Reading Tim Murray’s comments on Joy’s blog, it’s not a secret that the Senators organization wants to keep him on this side of the pond.
“Obviously, his hope is to make the (NHL) team out of camp,” said Senators assistant general manager Tim Murray. “There’s a competition here. Brian Lee was great last night. Jared Cowen’s been very good in the two games here. We still have five games to go, and things can change. But if he (Rundblad) doesn’t make the team out of camp, I personally would hope he would go to the American Hockey League.
“He does have an out to go back to Europe, but with what he accomplished back in Sweden last year (leading SEL defenseman with 50 points), I think it’s time for him to move on. I think it’s time for him to play in North America, whether that’s here or starting the year in Binghamton.”
Taking management at their word, I have to believe that Rundblad will be ready to play in the NHL at some point this season. It’s just a matter of an injury, the trade of an incumbent veteran or Rundblad earning the job with a strong finish to his preseason.
You can listen to Joy’s interview with Rundblad below…
On the same day that TSN’s Dave Hodge joins Twitter (@TSNDaveHodge), he unleashes this steaming turd of a cryptic tweet, “Certain members of the Spezza family expect Jason to be a Leaf. I don’t believe it–they do.”
Now before you run off to your social media account and accuse Hodge of being senile, keep in mind that he never referenced anything in regards to the possibility of a trade. It’s completely plausible that with the amount of young talent that Ottawa has coming through the system, the Senators may not be able to (or want to) extend Spezza when he becomes an unrestricted free agent at 32 years of age.

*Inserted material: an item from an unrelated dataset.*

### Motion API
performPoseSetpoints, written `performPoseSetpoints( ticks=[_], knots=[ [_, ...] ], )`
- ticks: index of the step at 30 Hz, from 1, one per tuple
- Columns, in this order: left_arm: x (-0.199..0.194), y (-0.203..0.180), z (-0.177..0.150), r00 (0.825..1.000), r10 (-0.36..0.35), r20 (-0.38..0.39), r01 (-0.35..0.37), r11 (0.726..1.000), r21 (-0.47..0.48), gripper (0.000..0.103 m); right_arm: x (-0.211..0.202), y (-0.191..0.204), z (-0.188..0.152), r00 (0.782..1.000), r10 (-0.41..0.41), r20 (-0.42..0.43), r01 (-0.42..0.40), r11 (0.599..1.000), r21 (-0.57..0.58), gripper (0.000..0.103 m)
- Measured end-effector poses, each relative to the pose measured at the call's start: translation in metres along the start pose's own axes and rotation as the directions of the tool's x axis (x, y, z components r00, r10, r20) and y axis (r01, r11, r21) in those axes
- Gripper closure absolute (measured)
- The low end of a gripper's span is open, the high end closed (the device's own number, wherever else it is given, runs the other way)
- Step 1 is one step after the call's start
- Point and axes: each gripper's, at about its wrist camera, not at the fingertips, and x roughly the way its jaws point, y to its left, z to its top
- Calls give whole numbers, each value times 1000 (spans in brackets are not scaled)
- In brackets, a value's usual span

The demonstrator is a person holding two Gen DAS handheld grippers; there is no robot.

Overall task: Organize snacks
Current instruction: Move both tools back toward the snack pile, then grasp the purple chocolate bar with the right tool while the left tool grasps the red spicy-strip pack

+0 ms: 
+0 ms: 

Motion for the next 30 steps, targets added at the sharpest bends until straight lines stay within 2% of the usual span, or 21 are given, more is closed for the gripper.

Further to the point, one of Jason’s family members simply could have said something along the lines of “I could definitely see Jason wearing a Leafs jersey by the time that his career is done.”
While harmless, it’s hardly worth mentioning in a tweet. Linking the Spezza family name to the Maple Leafs and creating baseless speculation from it is completely unnecessary.
Bob McKenzie’s Pre-Season Top 10 Draft Rankings
Well, if Hockey Prospectus and every other noteworthy hockey annual is predicting the Senators to be one of the worst teams in the NHL, it’s probably in our best interests to familiarize ourselves with some of these top prospects.
Per TSN’s website, here’s McKenzie’s top ten:
10. (Tie) Matia Marcantuoni, Canada, Winger & Jacob Trouba, USA, Defence
9. Derrick Pouliot, Canada, Defence
8. Nick Ebert, USA, Defence
7. Morgan Rielly, Canada, Defence
6. Mikhail Grigorenko, Russia, Center
5. Alexander Galchenyuk, Center, USA/Russia hybrid
4. Ryan Murray, Canada, Defence
3. Filip Forsberg, Sweden, Center
2. Mathew Dumba, Canada, Defence
1. Nail Yakupov, Russia, Winger
Don Brennan Keeps Talking Playoffs
In yesterday’s Sun, Donnie took pleasure in pumping Craig Anderson’s tires; boldly proclaiming that the Senators would make the playoffs if Anderson has a Tim Thomas-like season.
As much as I can admire Anderson’s self-confidence or Paul MacLean’s insistence that the goaltender could see upwards of 60 to 70 games this season, it’s going to take more than goaltending for the Senators to rise up the standings.
For fun, here is one unnamed goaltender’s recent numbers:
From an individual’s perspective, they’re pretty impressive totals… until you consider where this specific player’s team finished in the standings.
2007-08: 11th in the Eastern Conference (38-35-9)
2008-09: 9th in the Eastern Conference (41-30-11)
2009-10: 14th in the Eastern Conference (32-37-13)
2010-11: 15th in the Eastern Conference (30-40-12)
How about Tomas Vokoun and those Florida Panthers?